The Marel engineers focused on implementing early computer technology into food processing equipment, an area where it had not been used extensively. The design plan was to have an array of interconnected systems to increase automation in food processing.

Products
Marel develops, manufactures, sells, and distributes equipment, further processing equipment, software and services for the poultry, fish and meat industries. Marel's poultry processing sector offers integrated systems for processing broilers, turkeys, and ducks. The Marel Fish Processing segment provides equipment and systems for farmed and wild salmon and whitefish processing. Marel's Meat Processing division offers systems and equipment for the processes of slaughtering, deboning and trimming, case-ready food services, and bacon processing.

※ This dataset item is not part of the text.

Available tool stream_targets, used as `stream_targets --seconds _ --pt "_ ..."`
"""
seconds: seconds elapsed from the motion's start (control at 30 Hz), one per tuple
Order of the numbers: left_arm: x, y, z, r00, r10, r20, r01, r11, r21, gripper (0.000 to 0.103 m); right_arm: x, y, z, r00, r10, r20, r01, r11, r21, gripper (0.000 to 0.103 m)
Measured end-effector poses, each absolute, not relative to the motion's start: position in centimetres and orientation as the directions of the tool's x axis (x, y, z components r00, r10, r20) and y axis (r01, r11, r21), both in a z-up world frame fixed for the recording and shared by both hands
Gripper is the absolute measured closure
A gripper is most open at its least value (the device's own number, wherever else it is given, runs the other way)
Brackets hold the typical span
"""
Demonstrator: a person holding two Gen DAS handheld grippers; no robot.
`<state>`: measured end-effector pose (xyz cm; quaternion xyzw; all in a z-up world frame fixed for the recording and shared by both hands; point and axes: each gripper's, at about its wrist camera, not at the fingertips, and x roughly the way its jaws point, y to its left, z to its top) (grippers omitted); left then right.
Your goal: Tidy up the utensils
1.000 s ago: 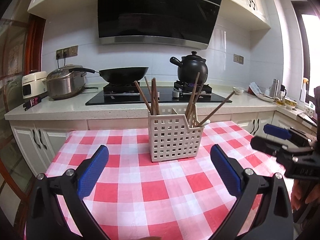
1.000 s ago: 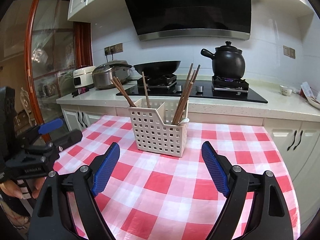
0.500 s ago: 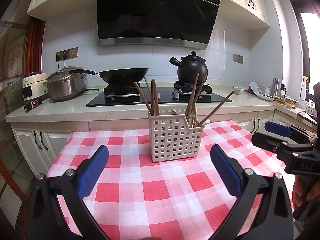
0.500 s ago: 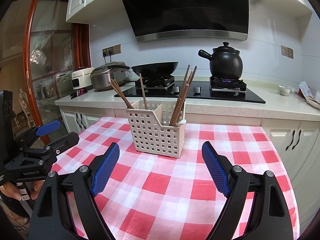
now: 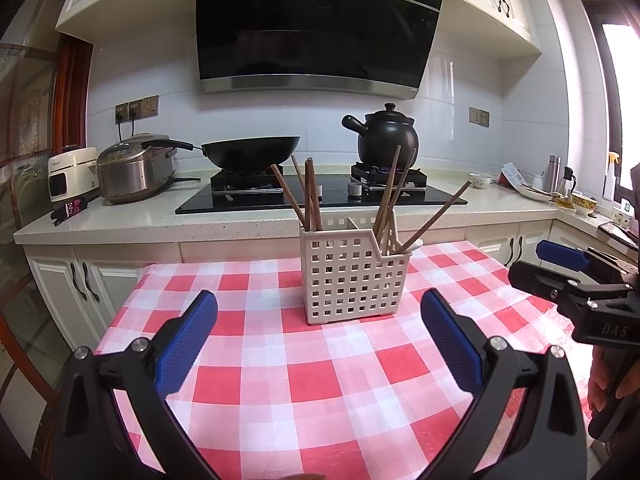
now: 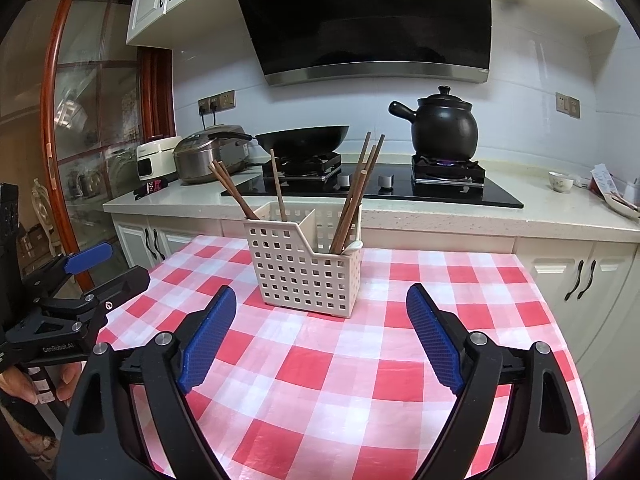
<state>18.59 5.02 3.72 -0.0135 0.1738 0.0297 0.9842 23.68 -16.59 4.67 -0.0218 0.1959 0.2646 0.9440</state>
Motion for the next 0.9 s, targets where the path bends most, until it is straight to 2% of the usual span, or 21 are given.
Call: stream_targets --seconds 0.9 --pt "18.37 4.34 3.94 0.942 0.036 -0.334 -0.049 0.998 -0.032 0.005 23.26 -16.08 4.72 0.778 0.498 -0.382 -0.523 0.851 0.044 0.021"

Marel also offers wastewater treatment equipment designed specifically for the food industry, and packing and logistics products.

Corporation
The Marel brand was established in 1983 and went public on the Icelandic Stock Exchange in 1992. The listing in 1992 marked Marel's progress from a startup that exclusively focused on the fishing industry, to a global company with operations in diverse industries.

In 2007, Marel changed its corporate identity to Marel Food Systems after acquiring four new brands in 2006: AEW Delford, Carnitech, Marel and Scanvaegt. The acquisition of these companies significantly increased the size of Marel's operations around the world. On January 1, 2010, Marel Food Systems hf. changed their name back to Marel hf. after their integration with Stork Food Systems of the Netherlands was completed. This was part of Marel's strategy to integrate all of the companies they acquired throughout the years under a common identity and company name.

Marel bought MPS meat processing systems in 2015 for  to increase their product offerings in the meat segment (pig, cattle, and sheep) to balance their knowhow in the fish and poultry industries. In conjunction with the sale, Marel also acquired MPS's intra-logistics systems for food industries and industrial wastewater treatment systems. MPS has headquarters in the Netherlands, with production sites in the Netherlands and China.

In July 2017, Marel acquired Sulmaq in Brazil to expand its operations in South and Central America. Brazil is the second-largest producer of beef and the third-largest producer of poultry products in the world. Sulmaq is based in the state of Rio Grande do Sul in southern Brazil and employs approximately 400 people. Sulmaq's processing operations include hog slaughtering, cattle slaughtering, cutting and deboning, viscera processing and logistics.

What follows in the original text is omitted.